EXERCISE GOAL:
Which lines below contain "Pixel"? Pull them out.

============

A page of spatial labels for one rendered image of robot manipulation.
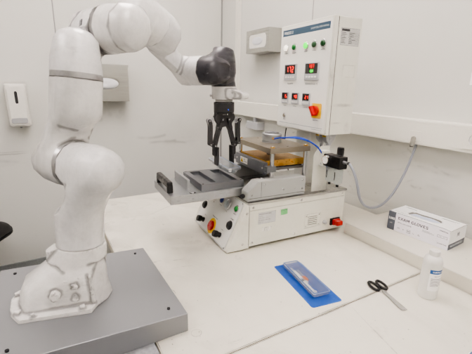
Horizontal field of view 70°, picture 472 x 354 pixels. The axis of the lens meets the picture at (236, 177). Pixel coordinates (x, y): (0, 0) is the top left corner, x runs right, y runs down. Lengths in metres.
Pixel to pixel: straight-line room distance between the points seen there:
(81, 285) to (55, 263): 0.08
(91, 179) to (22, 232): 2.05
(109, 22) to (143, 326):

============

ANSWER AREA:
Horizontal field of view 70°, picture 472 x 354 pixels. The axis of the lens meets the picture at (236, 177). Pixel coordinates (x, y): (0, 0) is the top left corner, x runs right, y runs down. Lengths in metres.
Pixel to pixel: straight-line room distance between the points seen there:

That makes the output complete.